8.2 Promote awareness

People nowadays don’t secure their information from other user or person. It can give a problem when the information was access by other user for criminal crime. So to make sure all of information was secure it need awareness. In organization, the top management should make a seminar or talk about the important of information security to make sure all of data was secure. To give a talk, a person that has a lot of information was be choose to make a clear guideline to a user.

8.3 Implement appropriate policies and related controls

Organization need to implement appropriate policies and guideline to make sure all of information was secure. Policies generally mean the action that can be taken if make a a problem in the organization. So the top manage need to follow the policies to make sure all of workers know the policies that can be faced if they make a problem. Guidelines contained a detailed about rules for implementing the policies. When combine the policies and guideline the manager can easy to solve a problem.

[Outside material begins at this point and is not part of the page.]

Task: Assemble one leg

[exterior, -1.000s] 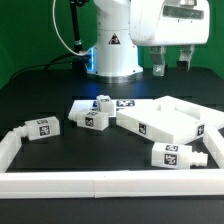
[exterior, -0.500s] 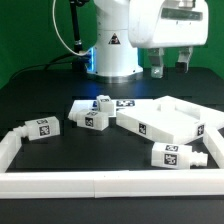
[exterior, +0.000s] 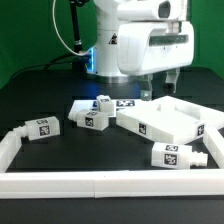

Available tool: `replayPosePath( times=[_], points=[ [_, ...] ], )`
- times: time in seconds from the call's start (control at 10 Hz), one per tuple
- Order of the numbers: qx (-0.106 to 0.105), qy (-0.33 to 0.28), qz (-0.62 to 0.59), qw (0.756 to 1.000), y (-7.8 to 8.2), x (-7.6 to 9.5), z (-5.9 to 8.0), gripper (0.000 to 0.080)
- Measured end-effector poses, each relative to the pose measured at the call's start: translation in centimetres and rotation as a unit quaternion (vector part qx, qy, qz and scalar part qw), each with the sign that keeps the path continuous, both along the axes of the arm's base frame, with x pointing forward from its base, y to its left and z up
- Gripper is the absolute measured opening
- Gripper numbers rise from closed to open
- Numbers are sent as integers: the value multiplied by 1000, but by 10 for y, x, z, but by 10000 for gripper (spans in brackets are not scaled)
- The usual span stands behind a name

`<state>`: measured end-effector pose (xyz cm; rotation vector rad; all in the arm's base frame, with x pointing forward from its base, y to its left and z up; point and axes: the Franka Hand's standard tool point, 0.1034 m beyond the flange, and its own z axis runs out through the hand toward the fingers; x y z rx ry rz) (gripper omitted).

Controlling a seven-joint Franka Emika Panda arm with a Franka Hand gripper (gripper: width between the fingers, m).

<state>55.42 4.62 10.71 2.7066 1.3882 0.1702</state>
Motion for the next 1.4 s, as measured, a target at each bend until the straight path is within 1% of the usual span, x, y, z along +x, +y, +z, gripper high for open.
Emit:
replayPosePath(
  times=[0.1,0.2,0.6,0.7,0.8,0.9,1.1,1.2,1.3,1.4],
  points=[
    [-2,-7,19,1000,2,12,2,649],
    [-1,-15,38,999,5,14,1,649],
    [-1,-12,38,999,5,14,-2,649],
    [1,-11,35,999,9,29,-13,649],
    [7,-15,31,999,14,42,-27,649],
    [11,-13,30,999,17,44,-43,649],
    [17,-11,28,999,21,40,-65,649],
    [21,-11,29,999,23,39,-78,649],
    [22,-7,28,999,23,39,-85,649],
    [21,-7,28,999,22,39,-86,649]
  ],
)
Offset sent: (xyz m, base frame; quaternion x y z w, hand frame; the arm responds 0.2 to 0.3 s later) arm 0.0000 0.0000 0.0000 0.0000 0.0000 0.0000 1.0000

8.4 Education and Training

People need to have an education and training to make sure they know a detailed about how to secure the information in confidentially. It is because all of the information such as name, identity card number, address, and phone number and so on needs to secure from access by other people. It is because the information can be used by the unauthorized person to criminal crime. So, for the best solution, the education and training need to hold to make sure all of people know a detailed about the important of secure the information. In organization, the manager need to give an information and need to give an explanation to employees that do open emails from persons they do not know and to ask the helpdesk about any emails that seem suspicious. Employee training not only give the education to employees on information security benefits, but also give a training a to help improve employee efficiency. Employee efficiency is improved due to the employee’s better understanding of the computer network and processes.

8.5 System security checking.

To make sure all of information was in good condition without any problem such as any threats such as Trojan, viruses or malicious its need to make a system security checking. Security checking mean, the way to check any problem that attacked in the system. So when the system checking generates a report the manager can make a discussion with other staff and find a solution to that problem. So all of the organization needs to implement the security checking to make sure their system was in good condition and run smoothly.

9.0 Conclusions

When people know the important of information, people think what the way or best solution to protect an information to make it is secure and confidentially. First, people must decide what needs should be protected. In other words, people need to audit all of assets, from information stored on servers to physical items such as document in a paper and also in a digital format. According to Microsoft's view of information, there are four types of information that is public, internal, confidential and secret. While it may not be as cool as remembering CIA, the word PICS should remember these four data types. But while Microsoft and others use these classifications of data, not all groups follow this as a standard. In other words, it's just not as wide spread as the talk about the CIA model, and some companies may use their own models.